We are given a list nums
of integers representing a list compressed with run-length encoding.
Consider each adjacent pair of elements [freq, val] = [nums[2*i], nums[2*i+1]]
(with i >= 0
). For each such pair, there are freq
elements with value val
concatenated in a sublist. Concatenate all the sublists from left to right to generate the decompressed list.
Return the decompressed list.
Example 1:
Input: nums = [1,2,3,4] Output: [2,4,4,4] Explanation: The first pair [1,2] means we have freq = 1 and val = 2 so we generate the array [2]. The second pair [3,4] means we have freq = 3 and val = 4 so we generate [4,4,4]. At the end the concatenation [2] + [4,4,4] is [2,4,4,4].
Example 2:
Input: nums = [1,1,2,3] Output: [1,3,3]
Constraints:
2 <= nums.length <= 100
nums.length % 2 == 0
1 <= nums[i] <= 100
This problem involves decompressing a list encoded using run-length encoding.
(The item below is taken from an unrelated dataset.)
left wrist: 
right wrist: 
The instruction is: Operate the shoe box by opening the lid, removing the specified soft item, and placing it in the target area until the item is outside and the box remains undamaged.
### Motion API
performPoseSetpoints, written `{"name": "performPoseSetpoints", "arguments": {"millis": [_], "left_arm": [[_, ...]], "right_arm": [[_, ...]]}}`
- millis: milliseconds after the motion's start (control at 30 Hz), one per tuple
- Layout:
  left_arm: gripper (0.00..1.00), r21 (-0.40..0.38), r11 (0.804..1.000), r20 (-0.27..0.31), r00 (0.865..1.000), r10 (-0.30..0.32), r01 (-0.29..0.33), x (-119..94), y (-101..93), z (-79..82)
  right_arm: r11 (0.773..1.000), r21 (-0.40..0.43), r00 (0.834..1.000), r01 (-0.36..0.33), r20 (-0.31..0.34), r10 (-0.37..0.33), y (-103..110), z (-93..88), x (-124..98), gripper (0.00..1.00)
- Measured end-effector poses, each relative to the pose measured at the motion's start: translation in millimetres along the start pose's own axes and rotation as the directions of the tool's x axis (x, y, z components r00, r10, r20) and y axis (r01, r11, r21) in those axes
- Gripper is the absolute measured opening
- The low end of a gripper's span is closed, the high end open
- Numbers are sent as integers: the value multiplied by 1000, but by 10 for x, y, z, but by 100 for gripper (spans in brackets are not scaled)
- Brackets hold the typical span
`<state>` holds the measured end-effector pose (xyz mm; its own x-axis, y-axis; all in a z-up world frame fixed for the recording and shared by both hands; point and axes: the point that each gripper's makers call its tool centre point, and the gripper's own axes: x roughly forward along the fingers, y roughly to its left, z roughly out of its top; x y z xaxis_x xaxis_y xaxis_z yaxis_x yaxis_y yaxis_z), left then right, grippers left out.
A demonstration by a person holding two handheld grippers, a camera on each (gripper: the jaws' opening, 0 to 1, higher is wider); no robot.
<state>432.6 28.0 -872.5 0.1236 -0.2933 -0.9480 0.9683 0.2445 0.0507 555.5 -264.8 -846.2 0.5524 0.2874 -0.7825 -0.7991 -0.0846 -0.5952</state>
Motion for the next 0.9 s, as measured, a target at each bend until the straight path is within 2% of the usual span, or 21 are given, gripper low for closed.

The input nums
is an array of integers where pairs represent (frequency, value). The goal is to create a new list where each value is repeated its corresponding frequency.
The most straightforward approach is to iterate through the input list in steps of 2, extracting the frequency and value from each pair. Then, we repeat the value the specified number of times and append it to the result list.
Time Complexity: O(N), where N is the length of the input list nums
. This is because we iterate through the input list once, and the number of appends to the output list is proportional to the sum of frequencies, which is at most N.
Space Complexity: O(M), where M is the length of the decompressed list. In the worst case, this could be significantly larger than N. The space used also includes the space for the output list. If we ignore the space used by the output list, the space complexity would be considered O(1).
The following code examples demonstrate the solution in several popular programming languages:
Python:
class Solution:
def decompressRLElist(self, nums: List[int]) -> List[int]:
result = []
for i in range(0, len(nums), 2):
freq = nums[i]
val = nums[i+1]
result.extend([val] * freq) # Efficiently extends the list
return result
Java:
class Solution {
public int[] decompressRLElist(int[] nums) {
List<Integer> resultList = new ArrayList<>();
for (int i = 0; i < nums.length; i += 2) {
int freq = nums[i];
int val = nums[i + 1];
for (int j = 0; j < freq; j++) {
resultList.add(val);
}
}
int[] result = new int[resultList.size()];
for (int i = 0; i < resultList.size(); i++) {
result[i] = resultList.get(i);
}
return result;
}
}
C++:
class Solution {
public:
vector<int> decompressRLElist(vector<int>& nums) {
vector<int> result;
for (int i = 0; i < nums.size(); i += 2) {
int freq = nums[i];
int val = nums[i + 1];
for (int j = 0; j < freq; ++j) {
result.push_back(val);
}
}
return result;
}
};
JavaScript:
/**
* @param {number[]} nums
* @return {number[]}
*/
var decompressRLElist = function(nums) {
let result = [];
for (let i = 0; i < nums.length; i += 2) {
let freq = nums[i];
let val = nums[i+1];
result.push(...Array(freq).fill(val)); // Efficiently adds multiple elements
}
return result;
};
Go:
func decompressRLElist(nums []int) []int {
result := []int{}
for i := 0; i < len(nums); i += 2 {
freq := nums[i]
val := nums[i+1]
for j := 0; j < freq; j++ {
result = append(result, val)
}
}
return result
}
These examples all follow the same basic approach, showcasing how the algorithm can be implemented effectively in various languages. The Python and JavaScript solutions utilize more efficient list/array manipulation methods to improve performance slightly. The core algorithm remains consistent across all implementations.